LiveAgentにて送信されたチャット要求をSalesforce内で待機中のエージェントに連携させるルーティング機能です。エージェントの作業量やステータス、スキルなどを参照し、自動的に作業を振り当てます。スーパーアドバイザーを設定し、全体のチャット対応状況を監視・管理することも可能です。

設定

  • オムニチャネルの有効化
  • 受信した作業をエージェントに転送するまで保持するキューの作成
  • ルーティング設定とプレゼンス設定の作成。この 2 つは連動してエージェントのワークロードを制御し、キュー内の作業に優先度を設定します。
  • 作業要求を引き受け可能なユーザの選択
  • 新しいキューを通じて受信されるケースのエージェント業務量と作業項目サイズの設定

細かい設定内容は以下のSalesforceドキュメントにまとまっているのでここでは省略します。 help.salesforce.com

Webhook側の開発

全体図

LINE×Salesforceシーケンス図
LINE×Salesforceシーケンス図
上の図は構成を簡単に表現したものとなります。仕様によってケースや取引先のオブジェクトを作成・更新する処理を追加することも可能です。 LINEから連携されるUserIDとFollowEvent、TextEventなどを基にWebhookからSalesforceのLive Agent REST APIを叩き、ユーザ情報と相談内容などをSalesforceを更新する仕組みです。

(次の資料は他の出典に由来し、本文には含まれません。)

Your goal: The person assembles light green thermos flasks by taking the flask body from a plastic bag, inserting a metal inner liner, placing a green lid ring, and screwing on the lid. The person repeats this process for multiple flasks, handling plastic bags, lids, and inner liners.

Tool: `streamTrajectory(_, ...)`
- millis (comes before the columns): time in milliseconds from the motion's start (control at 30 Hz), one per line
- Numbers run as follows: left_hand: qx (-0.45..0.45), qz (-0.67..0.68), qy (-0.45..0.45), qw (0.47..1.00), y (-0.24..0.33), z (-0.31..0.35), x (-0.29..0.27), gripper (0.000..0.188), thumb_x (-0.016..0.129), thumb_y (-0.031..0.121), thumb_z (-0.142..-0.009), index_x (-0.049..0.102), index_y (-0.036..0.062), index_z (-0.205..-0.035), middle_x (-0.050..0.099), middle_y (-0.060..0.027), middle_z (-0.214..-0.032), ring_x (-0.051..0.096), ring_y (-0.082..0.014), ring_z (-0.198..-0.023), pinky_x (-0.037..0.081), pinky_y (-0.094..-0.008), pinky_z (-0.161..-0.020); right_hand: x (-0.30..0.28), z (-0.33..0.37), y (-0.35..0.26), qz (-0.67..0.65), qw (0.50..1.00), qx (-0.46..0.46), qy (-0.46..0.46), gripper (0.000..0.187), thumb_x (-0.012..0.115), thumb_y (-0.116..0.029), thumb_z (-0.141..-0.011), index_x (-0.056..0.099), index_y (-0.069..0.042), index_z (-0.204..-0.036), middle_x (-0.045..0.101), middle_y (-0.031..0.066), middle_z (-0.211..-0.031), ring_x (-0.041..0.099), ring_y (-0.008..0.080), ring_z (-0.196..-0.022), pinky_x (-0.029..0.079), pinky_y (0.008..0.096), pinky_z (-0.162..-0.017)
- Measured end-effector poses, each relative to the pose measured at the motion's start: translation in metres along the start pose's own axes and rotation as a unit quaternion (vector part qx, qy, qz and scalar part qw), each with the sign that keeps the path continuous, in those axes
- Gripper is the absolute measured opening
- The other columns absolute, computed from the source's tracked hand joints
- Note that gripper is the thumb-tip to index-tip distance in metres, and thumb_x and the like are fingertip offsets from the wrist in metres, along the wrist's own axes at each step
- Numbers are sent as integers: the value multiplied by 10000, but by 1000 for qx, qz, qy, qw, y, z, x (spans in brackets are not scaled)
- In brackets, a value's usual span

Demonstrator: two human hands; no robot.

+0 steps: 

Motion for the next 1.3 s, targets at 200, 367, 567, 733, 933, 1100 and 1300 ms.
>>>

このSalesforceのLive Agent REST APIを利用するとLINE以外でもFacebookやWebチャットなどを利用しSalesforceにデータをためることができます。

LINE → Salesforce

developer.salesforce.com

  • Live Agent セッションを作成する
    新しい Live Agent セッションを作成するには、SessionId 要求をコールする必要があります。
  • チャット訪問者のセッションを作成する
    Live Agent REST API を使用して、チャット訪問者のセッションを作成または再確立するには、特定の要求を実行する必要があります。
  • チャット活動を監視する Live Agent 要求では、チャットセッション中に特定の活動がいつ発生したのかを指定します。 LINEから送信されたメッセージをSalesforceに連携する処理となります。

Salesforce → LINE

developers.line.biz

  • エージェントからのメッセージをLINEに送る
    チャット監視中のChatMessageからレスポンスから受け取ったエージェントのメッセージを送信する。

結果

LINEからのチャットをSalesforceのオムニチャネルから受け取り、Salesforceのオムニチャネルから送信されたメッセージがLINEから確認できます。 f:id:LIFULL-soneon:20210305120053p:plain

最後に

記事にまとめているのは基本的な正常パターンの流れとなります。実際の実装では多様なメッセージパターン(画像やスタンプなど)の扱いやエージェントのステータスによる処理、細かい仕様への対応への注意が必要ですが、Live AgentはLINE以外でもWebや他のスマホアプリなど色んな所から顧客問合せをSalesforceでまとめて対応できるメリットがある良い機能だと思いますので誰かの参考になれればと思います。